(TASK TO COMPLETE): Please count the lines in the data below that hold "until" and answer with the number by itself.
RECORD SET Block Start
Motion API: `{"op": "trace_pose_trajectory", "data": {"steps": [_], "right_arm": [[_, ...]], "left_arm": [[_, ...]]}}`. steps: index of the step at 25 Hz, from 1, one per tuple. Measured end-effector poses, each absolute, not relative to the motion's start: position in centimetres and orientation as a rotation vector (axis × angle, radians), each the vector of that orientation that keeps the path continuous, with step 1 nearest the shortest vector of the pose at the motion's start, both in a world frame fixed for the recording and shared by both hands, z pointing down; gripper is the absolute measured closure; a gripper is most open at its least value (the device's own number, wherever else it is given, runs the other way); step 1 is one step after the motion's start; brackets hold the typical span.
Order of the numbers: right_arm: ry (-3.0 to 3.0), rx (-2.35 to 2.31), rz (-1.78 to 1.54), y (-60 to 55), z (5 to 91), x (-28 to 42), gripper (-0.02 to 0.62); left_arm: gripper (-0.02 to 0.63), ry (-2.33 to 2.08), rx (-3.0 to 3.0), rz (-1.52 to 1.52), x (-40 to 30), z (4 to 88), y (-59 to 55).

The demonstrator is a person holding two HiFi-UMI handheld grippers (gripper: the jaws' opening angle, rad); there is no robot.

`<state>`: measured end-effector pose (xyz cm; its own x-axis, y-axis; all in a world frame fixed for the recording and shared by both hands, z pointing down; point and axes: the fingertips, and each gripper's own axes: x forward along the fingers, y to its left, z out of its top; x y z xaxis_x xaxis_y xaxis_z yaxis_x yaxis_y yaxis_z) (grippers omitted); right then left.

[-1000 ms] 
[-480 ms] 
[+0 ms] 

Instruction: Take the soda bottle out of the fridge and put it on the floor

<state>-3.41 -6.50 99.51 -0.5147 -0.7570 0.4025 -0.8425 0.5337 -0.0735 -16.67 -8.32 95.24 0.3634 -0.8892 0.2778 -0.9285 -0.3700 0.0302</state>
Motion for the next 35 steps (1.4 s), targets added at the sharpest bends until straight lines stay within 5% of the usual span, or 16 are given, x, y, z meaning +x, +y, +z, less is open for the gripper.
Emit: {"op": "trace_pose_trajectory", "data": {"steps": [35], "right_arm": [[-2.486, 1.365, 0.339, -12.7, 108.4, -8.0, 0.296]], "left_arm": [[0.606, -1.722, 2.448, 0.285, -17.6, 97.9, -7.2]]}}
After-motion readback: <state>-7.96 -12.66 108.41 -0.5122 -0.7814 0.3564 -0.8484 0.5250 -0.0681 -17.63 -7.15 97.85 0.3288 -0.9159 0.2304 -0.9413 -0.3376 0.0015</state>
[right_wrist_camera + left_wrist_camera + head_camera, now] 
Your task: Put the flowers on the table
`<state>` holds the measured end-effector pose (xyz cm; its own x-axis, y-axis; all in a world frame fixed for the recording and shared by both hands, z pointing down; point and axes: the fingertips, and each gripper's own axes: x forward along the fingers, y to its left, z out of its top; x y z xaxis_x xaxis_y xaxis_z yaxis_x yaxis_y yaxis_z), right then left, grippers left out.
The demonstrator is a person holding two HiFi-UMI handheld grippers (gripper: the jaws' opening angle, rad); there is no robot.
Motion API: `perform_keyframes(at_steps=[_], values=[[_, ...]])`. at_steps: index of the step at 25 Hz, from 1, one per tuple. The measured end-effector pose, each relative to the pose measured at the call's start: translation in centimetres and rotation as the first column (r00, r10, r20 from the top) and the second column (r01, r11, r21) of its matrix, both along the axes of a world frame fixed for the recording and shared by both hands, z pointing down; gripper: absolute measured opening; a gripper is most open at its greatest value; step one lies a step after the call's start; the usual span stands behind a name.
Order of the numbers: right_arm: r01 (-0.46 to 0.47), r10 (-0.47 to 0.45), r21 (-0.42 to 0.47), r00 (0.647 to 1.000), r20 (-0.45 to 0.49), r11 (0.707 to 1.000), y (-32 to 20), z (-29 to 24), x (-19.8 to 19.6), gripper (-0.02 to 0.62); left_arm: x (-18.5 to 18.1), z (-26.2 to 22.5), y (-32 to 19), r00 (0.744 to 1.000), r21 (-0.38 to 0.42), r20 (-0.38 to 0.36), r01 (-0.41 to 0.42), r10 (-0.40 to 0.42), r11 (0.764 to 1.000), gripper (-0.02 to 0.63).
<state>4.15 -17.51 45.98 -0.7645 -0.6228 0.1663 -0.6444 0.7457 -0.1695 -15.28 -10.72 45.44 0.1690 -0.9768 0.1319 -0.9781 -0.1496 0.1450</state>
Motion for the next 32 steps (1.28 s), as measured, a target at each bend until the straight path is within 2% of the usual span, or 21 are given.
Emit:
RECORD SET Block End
(SOLUTION TO THE PROBLEM): 2